When Coco Chanel, whose associations with the Germans during the war had tainted her reputation, returned to Paris fashion in 1954, financed by the Wertheimer family, Mr. Rizzo was sent by Hervé Mille, the director of Paris Match, to document her studio. Mr. Rizzo began to photograph the behind-the-scenes activities of the cabine, and photographed Chanel as she established her comeback, making the designs, like the boxy silk tweed jacket, for which she would be best known.

Chanel was taken with Mr. Rizzo’s wife at the time, Paule, who became one of her favorite models, along with her friend Suzy Parker. The resulting images are part of an exhibition of “Les Instants Chanel” on display at his design store on the Left Bank, Studio Willy Rizzo, at 12 rue de Verneuil, until May 15.

“WHAT I LOVED about his photography was that it was photojournalism, not fashion photography,” said Dana Thomas, a fashion journalist based in Paris. “He was capturing moments as opposed to creating a tableau.”

A few years ago, Ms. Thomas interviewed Mr. Rizzo, who said that Chanel had recognized the importance of the photographs. She was not necessarily sweet to him, but she was talkative. “After lunch, when she walked you to the door, she wouldn’t let you go,” Mr. Rizzo told Ms. Thomas, according to her notes. “It was a tick that she had. You could stand there for an hour and a half at the door.”

Mr. Rizzo’s famous portraits of other designers from that period often show couturiers at their work. He photographed Christian Dior, kneeling in a suit and tie at the feet of a model to precisely measure the distance from the hem of her skirt to the floor. From an April 1960 issue of Vogue, there is an image of a young Yves Saint Laurent, 23 at the time (and already the successor to Mr. Dior), sitting at a desk and smiling sweetly at his mother, Lucienne Andrée Mathieu-Saint-Laurent, wearing a cocktail dress with a sparkling pin on the back of the shoulder strap. He later photographed him with Pierre Cardin, who is resting his chin on Mr. Saint Laurent’s shoulder.

“When I photographed them, they were already strong personalities,” Mr. Rizzo said in an interview published last year at Artinfo.com. “I observed them in their way of working and their habits. Fashion was like the birth of a new industry.”

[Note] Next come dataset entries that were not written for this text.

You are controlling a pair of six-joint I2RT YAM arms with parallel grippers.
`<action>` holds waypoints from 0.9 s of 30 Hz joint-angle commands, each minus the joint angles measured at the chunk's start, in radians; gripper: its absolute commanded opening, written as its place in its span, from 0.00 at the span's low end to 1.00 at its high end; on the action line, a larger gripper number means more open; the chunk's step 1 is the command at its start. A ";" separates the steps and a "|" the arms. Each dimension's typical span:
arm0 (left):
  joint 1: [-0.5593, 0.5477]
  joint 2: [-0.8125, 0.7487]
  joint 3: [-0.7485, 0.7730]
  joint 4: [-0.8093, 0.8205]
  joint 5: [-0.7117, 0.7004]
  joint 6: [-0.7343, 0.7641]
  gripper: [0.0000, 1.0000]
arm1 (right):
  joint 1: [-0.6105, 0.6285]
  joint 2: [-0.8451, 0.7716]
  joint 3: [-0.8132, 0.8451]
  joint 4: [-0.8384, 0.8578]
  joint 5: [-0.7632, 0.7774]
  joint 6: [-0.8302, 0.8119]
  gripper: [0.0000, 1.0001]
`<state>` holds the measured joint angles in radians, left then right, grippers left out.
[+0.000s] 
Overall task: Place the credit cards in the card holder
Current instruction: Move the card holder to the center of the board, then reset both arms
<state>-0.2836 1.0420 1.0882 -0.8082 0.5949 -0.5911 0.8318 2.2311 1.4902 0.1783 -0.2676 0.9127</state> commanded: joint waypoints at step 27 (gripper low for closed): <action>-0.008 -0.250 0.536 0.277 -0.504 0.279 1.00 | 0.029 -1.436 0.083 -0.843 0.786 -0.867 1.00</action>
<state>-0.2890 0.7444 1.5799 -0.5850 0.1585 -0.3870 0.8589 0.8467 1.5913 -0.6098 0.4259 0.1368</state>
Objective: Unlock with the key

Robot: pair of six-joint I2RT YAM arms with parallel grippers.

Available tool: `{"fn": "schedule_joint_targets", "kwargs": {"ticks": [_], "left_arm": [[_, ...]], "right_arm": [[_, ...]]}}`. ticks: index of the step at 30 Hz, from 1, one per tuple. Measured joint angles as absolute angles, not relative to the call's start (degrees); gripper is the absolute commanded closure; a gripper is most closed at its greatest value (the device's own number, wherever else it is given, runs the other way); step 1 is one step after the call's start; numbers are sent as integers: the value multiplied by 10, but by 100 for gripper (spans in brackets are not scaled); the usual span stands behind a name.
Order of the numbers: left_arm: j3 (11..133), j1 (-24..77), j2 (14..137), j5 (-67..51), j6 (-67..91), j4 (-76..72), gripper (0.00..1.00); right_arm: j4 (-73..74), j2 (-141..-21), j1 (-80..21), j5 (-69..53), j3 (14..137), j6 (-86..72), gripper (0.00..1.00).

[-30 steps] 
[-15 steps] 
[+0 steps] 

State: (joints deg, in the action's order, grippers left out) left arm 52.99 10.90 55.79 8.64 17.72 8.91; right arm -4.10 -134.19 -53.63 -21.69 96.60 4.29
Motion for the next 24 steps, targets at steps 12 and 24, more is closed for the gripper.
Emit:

Mr. Rizzo never stopped working. When he was not working on new pieces of furniture (collected by Giambattista Valli, Aerin Lauder and John Demsey, according to Elle Décor), he was taking more photographs. His favorite subject, according to Dominique Rizzo, his wife of the last 35 years (following a second marriage, to the actress Elsa Martinelli), was women.

“He was looking for something that you would not need a legend or some words to describe,” she said. “In the photos you would know immediately, if it was Jean Cocteau, for example, what was the passion of that person through their eyes. The eyes and the look were the most important things.”